Тут Вовчик зарыдал во весь голос, вцепившись руками в свои волосы.
— Скажите мне? Жива она?
И стал биться лбом о стол, так что сидящий рядом полицейский был вынужден удерживать его. Только это не сильно помогало.
— Я плохой сын, — орал Вовчик, в очередной раз ударяясь об стол, — я плохой сын!
— А ну прекрати истерику, Волков! — крикнул тогда полицейский, который пытался его удержать, и толкнул его в бок.
Вовчик, не удержавшись на стуле, упал на пол и тихонько заскулил:
— Я плохой сын!
— Посади его на место, — раздражённо приказал охраннику следователь. — И психиатров вызови.
Вовчика с трудом водрузили на стул, он больше не орал и не скулил, только тихонечко раскачивался и подвывал.
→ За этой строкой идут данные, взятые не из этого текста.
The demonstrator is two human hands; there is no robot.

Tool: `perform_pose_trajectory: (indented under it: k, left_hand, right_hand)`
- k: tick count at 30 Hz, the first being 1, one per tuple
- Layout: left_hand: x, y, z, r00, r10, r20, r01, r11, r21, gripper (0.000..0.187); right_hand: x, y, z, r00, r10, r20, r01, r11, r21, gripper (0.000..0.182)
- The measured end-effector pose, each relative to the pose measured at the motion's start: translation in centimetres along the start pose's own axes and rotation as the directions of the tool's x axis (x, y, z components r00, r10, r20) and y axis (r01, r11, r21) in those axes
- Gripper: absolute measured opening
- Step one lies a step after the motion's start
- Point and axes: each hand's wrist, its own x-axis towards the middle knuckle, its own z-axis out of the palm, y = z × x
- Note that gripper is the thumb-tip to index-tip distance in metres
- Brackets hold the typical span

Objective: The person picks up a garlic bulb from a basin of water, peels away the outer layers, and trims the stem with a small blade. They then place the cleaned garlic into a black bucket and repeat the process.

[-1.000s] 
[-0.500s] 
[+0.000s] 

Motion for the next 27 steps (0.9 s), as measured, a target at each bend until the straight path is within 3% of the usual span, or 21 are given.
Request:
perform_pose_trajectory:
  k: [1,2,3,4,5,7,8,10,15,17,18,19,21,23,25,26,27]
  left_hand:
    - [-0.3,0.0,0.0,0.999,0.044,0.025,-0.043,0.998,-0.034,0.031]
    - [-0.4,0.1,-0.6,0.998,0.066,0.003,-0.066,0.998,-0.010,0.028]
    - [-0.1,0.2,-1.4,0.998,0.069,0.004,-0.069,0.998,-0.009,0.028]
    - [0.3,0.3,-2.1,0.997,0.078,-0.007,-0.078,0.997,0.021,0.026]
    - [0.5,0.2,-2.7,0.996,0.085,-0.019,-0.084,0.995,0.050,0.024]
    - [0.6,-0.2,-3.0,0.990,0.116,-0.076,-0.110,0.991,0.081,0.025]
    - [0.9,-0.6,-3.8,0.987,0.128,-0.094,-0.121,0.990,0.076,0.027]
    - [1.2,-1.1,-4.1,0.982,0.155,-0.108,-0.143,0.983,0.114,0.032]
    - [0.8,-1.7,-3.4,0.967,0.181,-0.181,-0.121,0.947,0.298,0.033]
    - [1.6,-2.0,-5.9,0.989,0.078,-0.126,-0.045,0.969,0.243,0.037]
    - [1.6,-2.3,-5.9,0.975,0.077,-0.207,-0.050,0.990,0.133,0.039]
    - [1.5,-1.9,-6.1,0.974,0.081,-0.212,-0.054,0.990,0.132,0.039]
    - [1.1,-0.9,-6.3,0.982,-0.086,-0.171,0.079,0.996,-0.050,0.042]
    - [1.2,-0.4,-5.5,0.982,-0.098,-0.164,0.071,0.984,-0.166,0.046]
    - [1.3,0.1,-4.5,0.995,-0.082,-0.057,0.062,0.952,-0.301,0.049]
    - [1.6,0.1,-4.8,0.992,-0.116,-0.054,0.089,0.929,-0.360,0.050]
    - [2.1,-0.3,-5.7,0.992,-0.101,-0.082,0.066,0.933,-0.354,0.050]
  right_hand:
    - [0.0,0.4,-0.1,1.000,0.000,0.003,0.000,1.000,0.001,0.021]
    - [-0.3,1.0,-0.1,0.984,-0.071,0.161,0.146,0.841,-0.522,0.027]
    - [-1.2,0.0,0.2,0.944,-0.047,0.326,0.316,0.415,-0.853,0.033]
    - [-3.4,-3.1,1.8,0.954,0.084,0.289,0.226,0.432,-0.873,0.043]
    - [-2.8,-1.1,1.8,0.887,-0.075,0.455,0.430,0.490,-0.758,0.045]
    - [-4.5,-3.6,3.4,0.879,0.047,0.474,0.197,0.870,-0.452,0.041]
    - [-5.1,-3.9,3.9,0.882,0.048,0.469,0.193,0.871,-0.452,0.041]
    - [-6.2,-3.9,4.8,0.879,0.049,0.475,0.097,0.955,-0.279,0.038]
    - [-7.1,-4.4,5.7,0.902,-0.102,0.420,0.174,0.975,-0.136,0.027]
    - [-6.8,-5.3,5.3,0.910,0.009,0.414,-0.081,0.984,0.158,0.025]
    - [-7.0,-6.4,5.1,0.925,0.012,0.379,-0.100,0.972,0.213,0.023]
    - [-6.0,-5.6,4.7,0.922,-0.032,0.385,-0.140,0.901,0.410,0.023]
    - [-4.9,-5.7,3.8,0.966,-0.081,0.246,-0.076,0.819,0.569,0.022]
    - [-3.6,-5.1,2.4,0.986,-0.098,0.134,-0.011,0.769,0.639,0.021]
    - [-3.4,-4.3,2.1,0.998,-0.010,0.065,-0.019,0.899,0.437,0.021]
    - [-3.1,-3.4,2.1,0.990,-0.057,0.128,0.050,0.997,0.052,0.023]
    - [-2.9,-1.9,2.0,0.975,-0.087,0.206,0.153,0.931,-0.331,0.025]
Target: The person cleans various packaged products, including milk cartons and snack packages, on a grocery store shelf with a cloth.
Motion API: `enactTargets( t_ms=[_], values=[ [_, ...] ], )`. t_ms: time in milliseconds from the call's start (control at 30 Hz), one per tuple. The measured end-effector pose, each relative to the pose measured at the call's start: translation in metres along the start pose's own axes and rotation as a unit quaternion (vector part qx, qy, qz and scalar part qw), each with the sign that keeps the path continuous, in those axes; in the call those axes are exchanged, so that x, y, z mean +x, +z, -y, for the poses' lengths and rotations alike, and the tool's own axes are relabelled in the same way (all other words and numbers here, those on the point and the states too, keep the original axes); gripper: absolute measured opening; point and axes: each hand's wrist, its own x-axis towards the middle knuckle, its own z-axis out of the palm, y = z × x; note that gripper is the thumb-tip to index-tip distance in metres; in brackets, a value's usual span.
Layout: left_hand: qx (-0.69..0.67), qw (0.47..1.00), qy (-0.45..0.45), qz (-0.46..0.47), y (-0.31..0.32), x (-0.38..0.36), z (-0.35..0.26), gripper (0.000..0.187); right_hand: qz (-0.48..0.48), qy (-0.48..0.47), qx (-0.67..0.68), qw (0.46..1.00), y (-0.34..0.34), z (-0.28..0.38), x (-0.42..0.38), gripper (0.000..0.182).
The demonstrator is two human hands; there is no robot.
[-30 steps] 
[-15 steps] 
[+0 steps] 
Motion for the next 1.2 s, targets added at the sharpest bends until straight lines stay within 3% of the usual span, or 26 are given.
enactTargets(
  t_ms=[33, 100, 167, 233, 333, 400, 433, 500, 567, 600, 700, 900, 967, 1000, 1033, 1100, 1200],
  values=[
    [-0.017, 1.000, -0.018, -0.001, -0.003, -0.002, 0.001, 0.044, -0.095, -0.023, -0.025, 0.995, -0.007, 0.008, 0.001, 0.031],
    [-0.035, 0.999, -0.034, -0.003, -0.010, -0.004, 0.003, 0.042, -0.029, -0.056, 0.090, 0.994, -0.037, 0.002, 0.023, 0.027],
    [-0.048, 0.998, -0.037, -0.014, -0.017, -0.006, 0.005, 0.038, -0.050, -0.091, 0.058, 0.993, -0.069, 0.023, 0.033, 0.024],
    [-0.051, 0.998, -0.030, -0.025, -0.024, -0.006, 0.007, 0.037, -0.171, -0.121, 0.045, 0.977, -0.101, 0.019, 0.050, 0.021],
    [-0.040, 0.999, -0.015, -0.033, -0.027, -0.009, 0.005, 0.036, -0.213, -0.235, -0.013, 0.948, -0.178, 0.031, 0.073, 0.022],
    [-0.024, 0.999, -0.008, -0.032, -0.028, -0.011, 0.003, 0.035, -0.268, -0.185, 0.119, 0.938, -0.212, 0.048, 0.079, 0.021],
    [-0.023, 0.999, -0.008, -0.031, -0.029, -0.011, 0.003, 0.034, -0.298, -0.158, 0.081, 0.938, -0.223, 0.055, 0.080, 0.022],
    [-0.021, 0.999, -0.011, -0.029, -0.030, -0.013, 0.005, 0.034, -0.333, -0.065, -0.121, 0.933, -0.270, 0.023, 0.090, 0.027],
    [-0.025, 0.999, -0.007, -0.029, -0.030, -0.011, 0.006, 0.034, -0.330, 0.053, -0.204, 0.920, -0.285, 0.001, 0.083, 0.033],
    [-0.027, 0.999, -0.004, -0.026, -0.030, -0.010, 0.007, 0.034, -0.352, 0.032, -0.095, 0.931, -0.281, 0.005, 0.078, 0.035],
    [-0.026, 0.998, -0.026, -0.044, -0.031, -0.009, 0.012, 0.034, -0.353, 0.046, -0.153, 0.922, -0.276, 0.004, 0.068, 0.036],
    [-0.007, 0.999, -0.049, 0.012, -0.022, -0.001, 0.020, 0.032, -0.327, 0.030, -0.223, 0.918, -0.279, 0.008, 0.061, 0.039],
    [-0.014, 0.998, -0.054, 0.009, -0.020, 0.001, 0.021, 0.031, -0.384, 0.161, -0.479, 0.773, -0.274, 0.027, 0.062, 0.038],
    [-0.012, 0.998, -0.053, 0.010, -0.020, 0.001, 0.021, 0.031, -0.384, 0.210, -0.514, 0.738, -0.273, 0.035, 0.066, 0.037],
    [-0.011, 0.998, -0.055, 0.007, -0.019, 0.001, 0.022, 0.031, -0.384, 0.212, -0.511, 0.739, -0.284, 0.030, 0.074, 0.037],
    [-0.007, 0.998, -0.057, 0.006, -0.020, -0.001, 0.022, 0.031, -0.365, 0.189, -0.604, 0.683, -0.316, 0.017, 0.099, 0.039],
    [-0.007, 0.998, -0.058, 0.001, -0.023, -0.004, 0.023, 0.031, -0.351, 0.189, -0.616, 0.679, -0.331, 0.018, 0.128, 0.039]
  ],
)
Взгляд его блуждал по кабинету.
Следователь щелкнул пальцами перед его лицом, и Вовчик с трудом сфокусировал взгляд на пальцах и замолчал.
— Значит, говоришь, покойница в подвал тебя притащила? — спросил следователь.
Ответом ему было тихое подвывание.
Глава 34.
Вовчик уже неделю находился в психбольнице, но пока в себя, по словам докторов, ещё не пришёл, лежал, отвернувшись к стенке и изредка тихонечко поскуливая, на манипуляции медицинского персонала никак не реагировал, послушно давал сделать себе укол, или взять кровь на анализы, позволял вывести себя на прогулку во внутренний дворик и там замирал у стенки в то время, когда его друзья по несчастью хаотично бродили между трех дубов или пытались общаться с гуляющими на другой полянке женщинами.
Вовчика же, казалось, ничего не интересовало. Отрешённым взглядом смотрел он на окружающий мир, а чаще взор его был обращен на землю. Иногда он будто оживал, внимательно смотрел в глаза процедурной медсестре Марье Ивановне и вполне осознанно спрашивал:
— Она жива? Скажи мне жива?
Но Марья Ивановна не понимала, чего он от неё хочет.
— Опять ты за своё, Волков! Жива – не жива! — ворчала она. — Давай поворачивайся задом, уколю тебя да дальше побегу. Дел ещё выше крыши!
И Вовчик замолкал. Его лицо становилось бесстрастным, будто мраморным, и он снова возвращался в свой мир.
Лечащий врач Сергей Петрович посматривал на Вовчика с подозрением. Обычно тот при поступлении устраивал скандал, саботировал лечение, всячески нарушал режим, протаскивая на отделение всеми правдами и неправдами алкоголь, приставал к санитаркам и обретался большей частью в изоляторе. Пришибленный тихий Вовчик вызывал опасения.
— Не к добру это всё, — тихо говорил Сергей Петрович медсёстрам. — Следите за ним внимательнее! Как бы не сотворил с собой чего-нибудь.
Но дни сменялись один на другой, а Вовчик творить с собой пока ничего вроде бы не собирался, даже стал выходить в холл по вечерам. Там по вечерам постовые сёстры включали для пациентов телевизор. Показывали в основном комедии. Здесь считали, что смех положительно влияет на пациентов и помогает выздоровлению.
Но на экран Вовчик не смотрел, он удивлённо разглядывал одну из пациенток. Эта женщина с отекшим от чрезмерного употребления горячительных лицом была Вовчику смутно знакома. Была она невысокого роста, светлокожая блондинка с мутными зеленоватыми глазами и статной фигурой. Вероятнее всего, когда-то была она красива, но образ жизни наложил отпечаток на её внешность. Вот она поправила чёлку, вот повернула слегка голову.
Вовчик напрягал память, пытаясь вспомнить, откуда её знает, но пазл никак не складывался.
Женщина не обращала на Вовчика никакого внимания, да и ни на кого внимания не обращала, ходила вокруг постовой медсестры Нины Владимировны и канючила:
— Слышь, подруга, выпить дай, а! Ну, дай! Я знаю, у вас тут спирт есть! Ну, чё ты как не родная! Видишь, плохо мне!
— Тебе, Надька, постоянно плохо, — беззлобно отвечала ей Нина Владимировна. — Остальным тоже плохо, а спирта на всех не напасёшься.
— Ты мне про остальных не гони, Нинель, — не унималась Надежда. — Только мне дай, ну! А остальным мы не скажем.